[ABOUT THIS EXERCISE] Search the material for the string "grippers" and copy each line where it occurs.

[STORED DATA]
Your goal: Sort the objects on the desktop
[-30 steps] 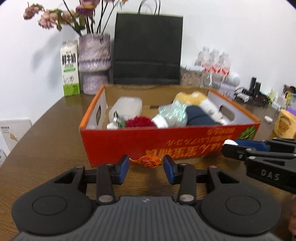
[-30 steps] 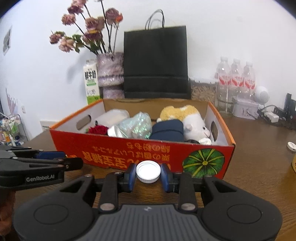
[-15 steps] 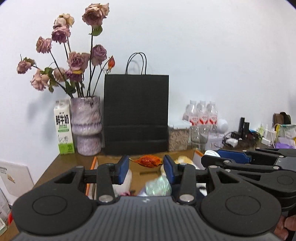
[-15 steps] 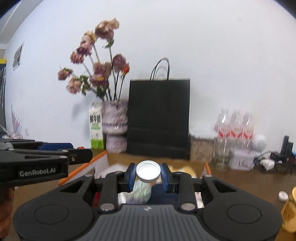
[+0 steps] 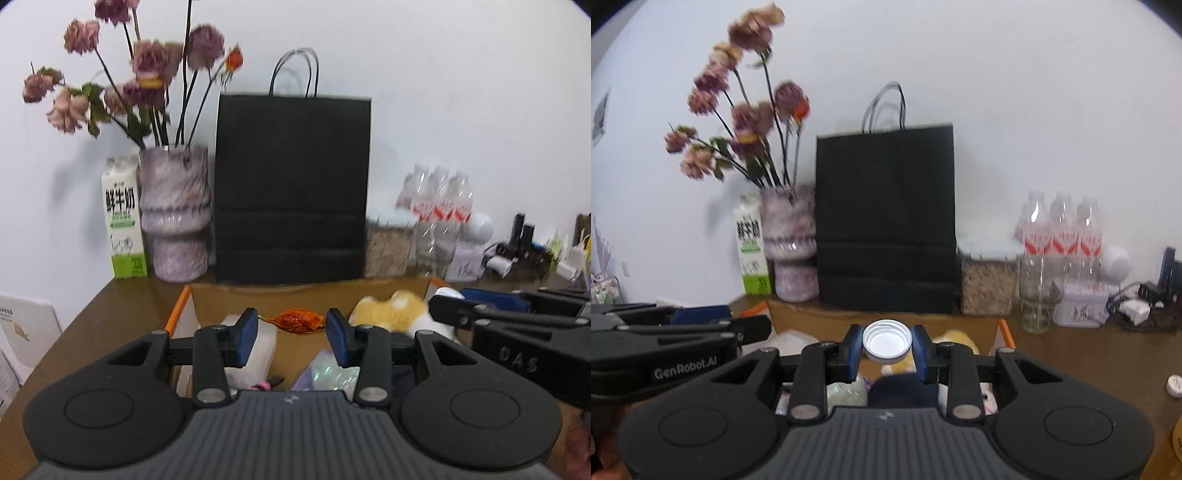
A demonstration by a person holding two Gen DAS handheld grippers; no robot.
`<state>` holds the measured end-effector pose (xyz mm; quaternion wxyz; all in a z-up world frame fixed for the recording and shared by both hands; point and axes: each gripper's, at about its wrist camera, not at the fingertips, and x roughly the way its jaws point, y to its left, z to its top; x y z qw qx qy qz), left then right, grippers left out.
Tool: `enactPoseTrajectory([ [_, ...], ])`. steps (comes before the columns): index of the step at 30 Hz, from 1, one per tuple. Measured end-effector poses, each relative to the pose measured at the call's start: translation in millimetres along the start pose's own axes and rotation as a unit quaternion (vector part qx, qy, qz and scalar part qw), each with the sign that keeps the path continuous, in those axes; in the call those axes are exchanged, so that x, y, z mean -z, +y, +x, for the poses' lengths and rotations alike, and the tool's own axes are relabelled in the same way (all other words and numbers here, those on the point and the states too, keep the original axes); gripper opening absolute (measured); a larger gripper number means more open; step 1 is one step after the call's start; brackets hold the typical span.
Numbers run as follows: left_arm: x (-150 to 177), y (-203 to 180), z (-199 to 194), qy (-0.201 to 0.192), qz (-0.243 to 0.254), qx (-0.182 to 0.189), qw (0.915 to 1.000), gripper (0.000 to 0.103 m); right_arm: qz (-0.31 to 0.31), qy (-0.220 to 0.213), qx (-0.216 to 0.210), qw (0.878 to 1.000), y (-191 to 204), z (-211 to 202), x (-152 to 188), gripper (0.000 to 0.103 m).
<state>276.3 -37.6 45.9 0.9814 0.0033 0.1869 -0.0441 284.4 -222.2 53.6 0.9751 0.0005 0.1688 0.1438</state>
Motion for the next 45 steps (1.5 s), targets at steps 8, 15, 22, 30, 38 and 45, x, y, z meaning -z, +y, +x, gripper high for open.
enactPoseTrajectory([
  [8,13,5,15,0.023,0.002,-0.02,0.9995,0.042,-0.005,0.029,0.006,1.0,-1,15,13,0.028],
  [15,9,14,10,0.004,-0.004,-0.067,0.9978,0.102,0.016,0.024,0.02,0.999,-11,13,11,0.1],
  [22,1,12,-2,-0.02,-0.003,-0.065,0.9977,0.103,0.012,0.025,0.018,0.999,-13,8,4,0.103],
  [30,1,7,-12,-0.026,-0.001,-0.067,0.9974,0.103,0.004,0.027,0.008,1.0,-6,2,2,0.103],
  [38,5,9,-39,-0.028,-0.017,-0.056,0.9979,0.103,0.009,0.022,0.0,1.0,-2,-20,0,0.103],
  [45,18,1,-77,-0.036,0.002,-0.037,0.9987,0.103,0.007,0.023,-0.013,1.0,3,-59,12,0.103],
])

[RESPONSE BOX]
A demonstration by a person holding two Gen DAS handheld grippers; no robot.
`<state>` holds the measured end-effector pose (xyz mm; quaternion wxyz; all in a z-up world frame fixed for the recording and shared by both hands; point and axes: each gripper's, at about its wrist camera, not at the fingertips, and x roughly the way its jaws point, y to its left, z to its top; x y z qw qx qy qz), left then right, grippers left out.

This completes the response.